Mortons Neuroma

Written By: Chloe Wilson - BSc(Hons) Physiotherapy
Reviewed By: FPE Medical Review Board

Mortons Neuroma commonly causes pain, tingling and numbness between the toes.

Mortons Neuroma is a condition where there is damage and swelling of the nerves that run between the toes.

It causes toe joint pain, tingling and numbness between your toes and underneath the foot. 

Many people find walking and running uncomfortable with a Mortons neuroma and complain that it feels like there is a small stone underneath their foot. 

This may be due to other foot problems such as bunions, hammertoe and flat feet or wearing tight or high-heeled shoes.

Treatment consists of rest, painkillers, injections, orthotics (shoe insoles) and occasionally surgery.

What Is A Mortons Neuroma?

A Mortons neuroma is a benign growth or thickening in the tissue surrounding the nerve,  which irritates and compresses the nerve.

Morton's neuroma typically develops in response to excessive pressure, friction, irritation or an injury to one of the foot nerves as it travels to the toes.

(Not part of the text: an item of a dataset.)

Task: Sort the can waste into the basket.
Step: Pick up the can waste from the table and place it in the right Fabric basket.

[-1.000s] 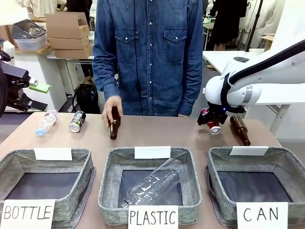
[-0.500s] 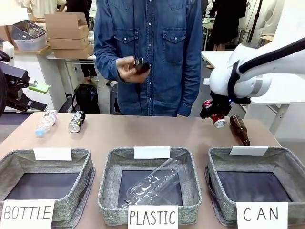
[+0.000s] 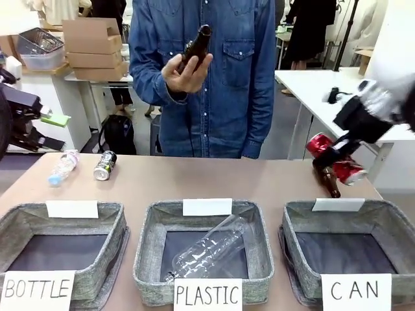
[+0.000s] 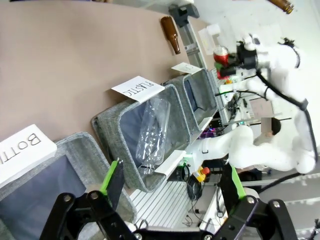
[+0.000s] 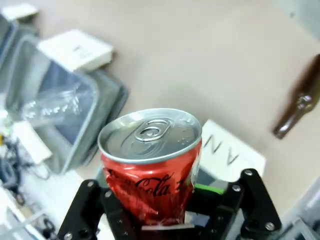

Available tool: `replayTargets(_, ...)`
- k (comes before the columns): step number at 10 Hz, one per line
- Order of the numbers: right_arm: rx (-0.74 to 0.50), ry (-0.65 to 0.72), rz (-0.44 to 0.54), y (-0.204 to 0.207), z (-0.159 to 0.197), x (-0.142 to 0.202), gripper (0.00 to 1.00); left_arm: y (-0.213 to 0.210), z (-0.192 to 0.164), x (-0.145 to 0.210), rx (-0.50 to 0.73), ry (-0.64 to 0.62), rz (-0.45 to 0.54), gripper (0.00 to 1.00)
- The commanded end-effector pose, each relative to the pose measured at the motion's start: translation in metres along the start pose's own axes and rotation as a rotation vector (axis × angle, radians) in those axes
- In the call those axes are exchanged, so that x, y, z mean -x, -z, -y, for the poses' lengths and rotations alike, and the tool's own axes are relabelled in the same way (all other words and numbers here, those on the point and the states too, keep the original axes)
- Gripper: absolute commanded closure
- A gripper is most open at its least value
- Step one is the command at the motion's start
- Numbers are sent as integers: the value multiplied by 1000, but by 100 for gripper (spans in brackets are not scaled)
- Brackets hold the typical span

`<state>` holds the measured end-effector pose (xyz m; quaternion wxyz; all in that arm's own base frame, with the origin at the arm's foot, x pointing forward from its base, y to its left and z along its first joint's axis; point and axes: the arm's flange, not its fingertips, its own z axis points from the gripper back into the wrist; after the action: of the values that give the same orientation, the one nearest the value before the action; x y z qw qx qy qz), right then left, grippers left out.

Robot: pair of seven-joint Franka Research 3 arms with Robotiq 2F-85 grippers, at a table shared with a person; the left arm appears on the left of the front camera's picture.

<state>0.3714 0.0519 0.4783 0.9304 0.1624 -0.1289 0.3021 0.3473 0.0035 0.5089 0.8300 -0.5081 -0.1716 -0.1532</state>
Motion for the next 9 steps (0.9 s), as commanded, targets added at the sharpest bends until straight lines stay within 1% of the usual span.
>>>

The nerve may become squashed, trapped, ischaemic (meaning there is a reduced flow of blood to the nerve), or stretched. In response, there is swelling and inflammation of the nerve and a lump, known as a neuroma, may grow around the nerve.

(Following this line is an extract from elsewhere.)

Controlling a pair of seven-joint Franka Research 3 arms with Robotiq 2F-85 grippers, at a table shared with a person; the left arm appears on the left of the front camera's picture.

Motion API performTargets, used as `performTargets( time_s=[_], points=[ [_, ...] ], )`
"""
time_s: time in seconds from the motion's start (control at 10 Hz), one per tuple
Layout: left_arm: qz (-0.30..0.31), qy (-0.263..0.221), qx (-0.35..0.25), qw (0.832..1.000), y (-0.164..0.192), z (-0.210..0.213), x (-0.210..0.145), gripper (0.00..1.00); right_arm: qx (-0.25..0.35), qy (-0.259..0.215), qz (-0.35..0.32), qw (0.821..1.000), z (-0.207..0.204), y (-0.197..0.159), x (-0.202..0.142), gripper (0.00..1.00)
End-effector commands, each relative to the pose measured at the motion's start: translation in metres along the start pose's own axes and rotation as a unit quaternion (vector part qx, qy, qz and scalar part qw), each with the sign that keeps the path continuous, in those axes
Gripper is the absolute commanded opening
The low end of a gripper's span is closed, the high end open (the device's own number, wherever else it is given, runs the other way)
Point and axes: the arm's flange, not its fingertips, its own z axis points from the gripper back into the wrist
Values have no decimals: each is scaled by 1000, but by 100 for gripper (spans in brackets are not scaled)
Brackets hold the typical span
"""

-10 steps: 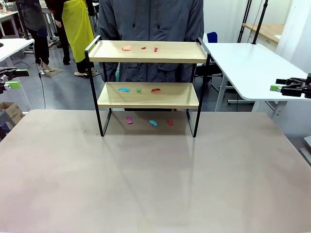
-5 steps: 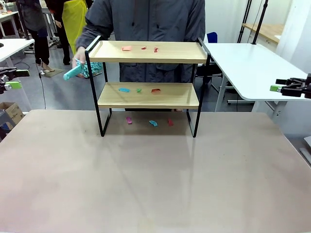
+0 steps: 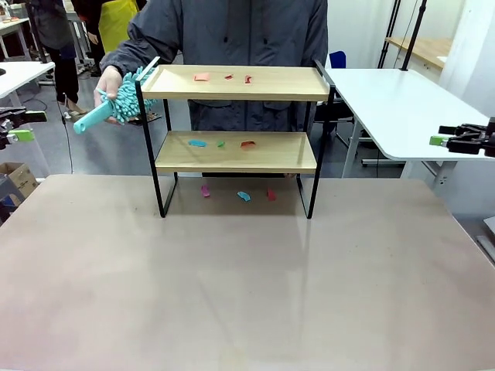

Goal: Clean the shelf.
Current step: Pick up the Duster handed by the human.

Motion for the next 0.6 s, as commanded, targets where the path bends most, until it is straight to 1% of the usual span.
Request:
performTargets(
  time_s=[0.0, 0.5],
  points=[
    [-5, -2, -3, 1000, 0, -1, 1, 100, 1, -1, 1, 1000, -2, 1, 2, 100],
    [-5, -2, -3, 1000, 0, -1, 1, 100, 1, -1, 1, 1000, -2, 1, 2, 100]
  ],
)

What Causes Morton's Neuroma

There are a number of things that increase the risk of developing mortons neuroma:

  • Sports: Sports that place high-impact on the balls of the feet, such as running or climbing may damage the nerves

  • Foot Deformities: Any alterations to the normal shape of the foot such as flat foot arches, bunions or hammertoes can change the way the pressure goes through the feet and irritate the nerves at the base of the toes

  • Footwear: Wearing tight-fitting shoes,  or high heels places increased pressure on the ball of the foot which can irritate the nerves leading to a mortons neuroma

  • Gender: Mortons neuroma is thought to be 4-15 times more common in women than men. This is thought to be due to footwear

  • Age: Mortons neuroma typically affects people between the ages of 40-60

Symptoms of Mortons Neuroma

The most common symptoms of mortons neuroma are:

Mortons neuroma typically causes pain, tingling and numbness around the ball of the foot and toes. Find out about the causes, symptoms & treatment options
  • Pain in the Ball of the Foot: It may be a sharp, stabbing, shooting or burning pain and may spread into the toes

  • Tingling and Numbness: There may be a feeling of pins and needles or decreased sensation in the ball of the foot and into the toes
  • Pebble Like Feeling: People with mortons neuroma often comment that when they are walking it feels like there is a small stone in their shoe, or that their sock has creased up underneath them

The symptoms of mortons neuroma are usually felt between the 3rd and 4th toes, sometimes between the 2nd & 3rd toes and only occasionally between the 1st & 2nd or 4th & 5th toes

How To Treat A Mortons Neuroma

The symptoms of mortons neuroma are unlikely to settle without appropriate treatment.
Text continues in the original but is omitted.